# [Exercise instructions]
What comes back must be the data itself, retyped exactly.

+ + +

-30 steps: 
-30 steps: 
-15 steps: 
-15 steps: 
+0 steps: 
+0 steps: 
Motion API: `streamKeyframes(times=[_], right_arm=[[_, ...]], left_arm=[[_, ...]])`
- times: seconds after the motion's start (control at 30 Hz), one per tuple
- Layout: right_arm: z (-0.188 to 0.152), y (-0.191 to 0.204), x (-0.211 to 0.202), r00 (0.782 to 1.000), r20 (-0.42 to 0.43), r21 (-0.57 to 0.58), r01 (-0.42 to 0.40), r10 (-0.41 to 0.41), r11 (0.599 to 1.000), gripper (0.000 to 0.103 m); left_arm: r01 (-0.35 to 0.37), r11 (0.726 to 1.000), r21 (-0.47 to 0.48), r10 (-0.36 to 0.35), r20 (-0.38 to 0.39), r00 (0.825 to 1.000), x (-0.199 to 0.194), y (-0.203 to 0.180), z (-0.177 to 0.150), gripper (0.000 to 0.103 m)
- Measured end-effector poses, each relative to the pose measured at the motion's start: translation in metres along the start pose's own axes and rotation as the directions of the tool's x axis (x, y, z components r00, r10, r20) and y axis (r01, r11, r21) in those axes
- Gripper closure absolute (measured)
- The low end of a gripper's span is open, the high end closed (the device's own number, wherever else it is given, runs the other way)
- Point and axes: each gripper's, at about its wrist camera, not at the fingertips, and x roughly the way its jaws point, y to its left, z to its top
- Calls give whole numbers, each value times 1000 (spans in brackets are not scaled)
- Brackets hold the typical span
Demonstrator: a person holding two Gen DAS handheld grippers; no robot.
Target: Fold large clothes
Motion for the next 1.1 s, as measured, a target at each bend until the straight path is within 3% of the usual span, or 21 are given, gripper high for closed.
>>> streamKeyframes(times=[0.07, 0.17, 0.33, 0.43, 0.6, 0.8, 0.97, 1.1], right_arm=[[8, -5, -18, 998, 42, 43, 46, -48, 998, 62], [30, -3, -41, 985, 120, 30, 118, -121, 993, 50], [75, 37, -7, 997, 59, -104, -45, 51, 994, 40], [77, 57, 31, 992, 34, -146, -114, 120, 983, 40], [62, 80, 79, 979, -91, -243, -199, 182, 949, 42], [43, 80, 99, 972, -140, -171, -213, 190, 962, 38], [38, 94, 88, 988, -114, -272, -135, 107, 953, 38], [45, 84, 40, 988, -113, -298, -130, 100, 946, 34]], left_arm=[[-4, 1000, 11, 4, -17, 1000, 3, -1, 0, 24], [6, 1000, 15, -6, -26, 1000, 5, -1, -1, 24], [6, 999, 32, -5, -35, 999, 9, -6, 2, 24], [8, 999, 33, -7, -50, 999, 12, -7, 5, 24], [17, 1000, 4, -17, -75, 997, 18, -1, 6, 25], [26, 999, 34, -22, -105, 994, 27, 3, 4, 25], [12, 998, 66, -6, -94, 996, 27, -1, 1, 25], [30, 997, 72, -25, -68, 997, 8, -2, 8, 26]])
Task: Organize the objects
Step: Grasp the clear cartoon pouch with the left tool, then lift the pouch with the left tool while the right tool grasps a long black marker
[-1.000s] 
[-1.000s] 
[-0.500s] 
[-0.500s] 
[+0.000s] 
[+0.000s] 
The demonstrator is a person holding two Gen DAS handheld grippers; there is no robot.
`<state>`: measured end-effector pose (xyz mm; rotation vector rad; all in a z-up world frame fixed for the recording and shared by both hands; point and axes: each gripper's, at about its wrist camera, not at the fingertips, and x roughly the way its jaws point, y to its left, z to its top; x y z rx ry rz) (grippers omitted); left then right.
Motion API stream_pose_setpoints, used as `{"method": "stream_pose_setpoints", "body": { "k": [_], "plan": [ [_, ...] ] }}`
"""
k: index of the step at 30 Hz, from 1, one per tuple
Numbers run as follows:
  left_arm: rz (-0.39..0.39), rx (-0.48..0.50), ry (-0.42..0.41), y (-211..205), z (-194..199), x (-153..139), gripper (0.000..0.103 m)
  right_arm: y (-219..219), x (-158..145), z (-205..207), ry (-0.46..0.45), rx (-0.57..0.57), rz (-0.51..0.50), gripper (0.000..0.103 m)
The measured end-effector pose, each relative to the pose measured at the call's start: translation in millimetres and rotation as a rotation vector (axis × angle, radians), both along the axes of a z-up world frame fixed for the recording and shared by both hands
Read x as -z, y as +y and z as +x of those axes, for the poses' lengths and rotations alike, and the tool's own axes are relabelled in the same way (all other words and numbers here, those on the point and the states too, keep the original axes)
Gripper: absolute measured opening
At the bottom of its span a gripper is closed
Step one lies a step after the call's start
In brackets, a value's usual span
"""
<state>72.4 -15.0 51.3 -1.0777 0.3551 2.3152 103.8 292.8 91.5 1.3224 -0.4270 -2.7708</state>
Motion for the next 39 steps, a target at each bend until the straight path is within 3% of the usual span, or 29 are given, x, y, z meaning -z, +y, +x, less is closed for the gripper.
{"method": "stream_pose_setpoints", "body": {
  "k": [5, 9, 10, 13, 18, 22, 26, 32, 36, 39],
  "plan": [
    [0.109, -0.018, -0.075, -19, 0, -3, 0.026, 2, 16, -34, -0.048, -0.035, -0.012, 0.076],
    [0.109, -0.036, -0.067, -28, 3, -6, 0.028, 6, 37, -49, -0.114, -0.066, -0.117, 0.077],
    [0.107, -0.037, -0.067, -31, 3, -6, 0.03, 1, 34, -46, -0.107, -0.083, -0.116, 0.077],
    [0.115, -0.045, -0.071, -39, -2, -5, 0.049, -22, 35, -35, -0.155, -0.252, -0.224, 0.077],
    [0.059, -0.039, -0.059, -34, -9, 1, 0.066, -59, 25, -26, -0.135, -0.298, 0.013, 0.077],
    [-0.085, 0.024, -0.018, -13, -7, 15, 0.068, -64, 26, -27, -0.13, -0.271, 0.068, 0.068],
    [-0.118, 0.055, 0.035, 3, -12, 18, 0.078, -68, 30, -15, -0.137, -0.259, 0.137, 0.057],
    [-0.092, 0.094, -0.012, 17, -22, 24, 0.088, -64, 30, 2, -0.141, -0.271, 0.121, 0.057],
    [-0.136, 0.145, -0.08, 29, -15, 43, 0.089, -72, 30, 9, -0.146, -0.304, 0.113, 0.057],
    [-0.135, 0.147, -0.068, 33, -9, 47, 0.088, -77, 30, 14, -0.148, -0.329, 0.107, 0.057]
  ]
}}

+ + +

# [Completed exercise]
-30 steps: 
-30 steps: 
-15 steps: 
-15 steps: 
+0 steps: 
+0 steps: 
Motion API: `streamKeyframes(times=[_], right_arm=[[_, ...]], left_arm=[[_, ...]])`
- times: seconds after the motion's start (control at 30 Hz), one per tuple
- Layout: right_arm: z (-0.188 to 0.152), y (-0.191 to 0.204), x (-0.211 to 0.202), r00 (0.782 to 1.000), r20 (-0.42 to 0.43), r21 (-0.57 to 0.58), r01 (-0.42 to 0.40), r10 (-0.41 to 0.41), r11 (0.599 to 1.000), gripper (0.000 to 0.103 m); left_arm: r01 (-0.35 to 0.37), r11 (0.726 to 1.000), r21 (-0.47 to 0.48), r10 (-0.36 to 0.35), r20 (-0.38 to 0.39), r00 (0.825 to 1.000), x (-0.199 to 0.194), y (-0.203 to 0.180), z (-0.177 to 0.150), gripper (0.000 to 0.103 m)
- Measured end-effector poses, each relative to the pose measured at the motion's start: translation in metres along the start pose's own axes and rotation as the directions of the tool's x axis (x, y, z components r00, r10, r20) and y axis (r01, r11, r21) in those axes
- Gripper closure absolute (measured)
- The low end of a gripper's span is open, the high end closed (the device's own number, wherever else it is given, runs the other way)
- Point and axes: each gripper's, at about its wrist camera, not at the fingertips, and x roughly the way its jaws point, y to its left, z to its top
- Calls give whole numbers, each value times 1000 (spans in brackets are not scaled)
- Brackets hold the typical span
Demonstrator: a person holding two Gen DAS handheld grippers; no robot.
Target: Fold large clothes
Motion for the next 1.1 s, as measured, a target at each bend until the straight path is within 3% of the usual span, or 21 are given, gripper high for closed.
>>> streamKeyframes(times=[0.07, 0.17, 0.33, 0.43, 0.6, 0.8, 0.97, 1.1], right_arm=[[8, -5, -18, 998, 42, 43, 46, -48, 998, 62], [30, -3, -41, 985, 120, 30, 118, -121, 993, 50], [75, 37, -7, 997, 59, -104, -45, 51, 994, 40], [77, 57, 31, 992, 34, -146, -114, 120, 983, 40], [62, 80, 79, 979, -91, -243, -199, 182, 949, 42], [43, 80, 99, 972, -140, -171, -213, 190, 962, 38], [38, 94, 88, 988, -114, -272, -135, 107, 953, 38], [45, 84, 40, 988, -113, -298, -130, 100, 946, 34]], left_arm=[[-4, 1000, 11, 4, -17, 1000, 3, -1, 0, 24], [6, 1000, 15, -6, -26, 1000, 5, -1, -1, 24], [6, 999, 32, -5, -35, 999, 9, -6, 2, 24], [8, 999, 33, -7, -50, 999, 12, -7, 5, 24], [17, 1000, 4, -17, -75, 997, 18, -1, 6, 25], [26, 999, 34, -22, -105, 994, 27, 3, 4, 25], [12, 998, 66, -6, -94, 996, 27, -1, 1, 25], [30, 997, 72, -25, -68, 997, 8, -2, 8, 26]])
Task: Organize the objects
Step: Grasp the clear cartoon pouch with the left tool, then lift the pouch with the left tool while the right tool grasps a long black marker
[-1.000s] 
[-1.000s] 
[-0.500s] 
[-0.500s] 
[+0.000s] 
[+0.000s] 
The demonstrator is a person holding two Gen DAS handheld grippers; there is no robot.
`<state>`: measured end-effector pose (xyz mm; rotation vector rad; all in a z-up world frame fixed for the recording and shared by both hands; point and axes: each gripper's, at about its wrist camera, not at the fingertips, and x roughly the way its jaws point, y to its left, z to its top; x y z rx ry rz) (grippers omitted); left then right.
Motion API stream_pose_setpoints, used as `{"method": "stream_pose_setpoints", "body": { "k": [_], "plan": [ [_, ...] ] }}`
"""
k: index of the step at 30 Hz, from 1, one per tuple
Numbers run as follows:
  left_arm: rz (-0.39..0.39), rx (-0.48..0.50), ry (-0.42..0.41), y (-211..205), z (-194..199), x (-153..139), gripper (0.000..0.103 m)
  right_arm: y (-219..219), x (-158..145), z (-205..207), ry (-0.46..0.45), rx (-0.57..0.57), rz (-0.51..0.50), gripper (0.000..0.103 m)
The measured end-effector pose, each relative to the pose measured at the call's start: translation in millimetres and rotation as a rotation vector (axis × angle, radians), both along the axes of a z-up world frame fixed for the recording and shared by both hands
Read x as -z, y as +y and z as +x of those axes, for the poses' lengths and rotations alike, and the tool's own axes are relabelled in the same way (all other words and numbers here, those on the point and the states too, keep the original axes)
Gripper: absolute measured opening
At the bottom of its span a gripper is closed
Step one lies a step after the call's start
In brackets, a value's usual span
"""
<state>72.4 -15.0 51.3 -1.0777 0.3551 2.3152 103.8 292.8 91.5 1.3224 -0.4270 -2.7708</state>
Motion for the next 39 steps, a target at each bend until the straight path is within 3% of the usual span, or 29 are given, x, y, z meaning -z, +y, +x, less is closed for the gripper.
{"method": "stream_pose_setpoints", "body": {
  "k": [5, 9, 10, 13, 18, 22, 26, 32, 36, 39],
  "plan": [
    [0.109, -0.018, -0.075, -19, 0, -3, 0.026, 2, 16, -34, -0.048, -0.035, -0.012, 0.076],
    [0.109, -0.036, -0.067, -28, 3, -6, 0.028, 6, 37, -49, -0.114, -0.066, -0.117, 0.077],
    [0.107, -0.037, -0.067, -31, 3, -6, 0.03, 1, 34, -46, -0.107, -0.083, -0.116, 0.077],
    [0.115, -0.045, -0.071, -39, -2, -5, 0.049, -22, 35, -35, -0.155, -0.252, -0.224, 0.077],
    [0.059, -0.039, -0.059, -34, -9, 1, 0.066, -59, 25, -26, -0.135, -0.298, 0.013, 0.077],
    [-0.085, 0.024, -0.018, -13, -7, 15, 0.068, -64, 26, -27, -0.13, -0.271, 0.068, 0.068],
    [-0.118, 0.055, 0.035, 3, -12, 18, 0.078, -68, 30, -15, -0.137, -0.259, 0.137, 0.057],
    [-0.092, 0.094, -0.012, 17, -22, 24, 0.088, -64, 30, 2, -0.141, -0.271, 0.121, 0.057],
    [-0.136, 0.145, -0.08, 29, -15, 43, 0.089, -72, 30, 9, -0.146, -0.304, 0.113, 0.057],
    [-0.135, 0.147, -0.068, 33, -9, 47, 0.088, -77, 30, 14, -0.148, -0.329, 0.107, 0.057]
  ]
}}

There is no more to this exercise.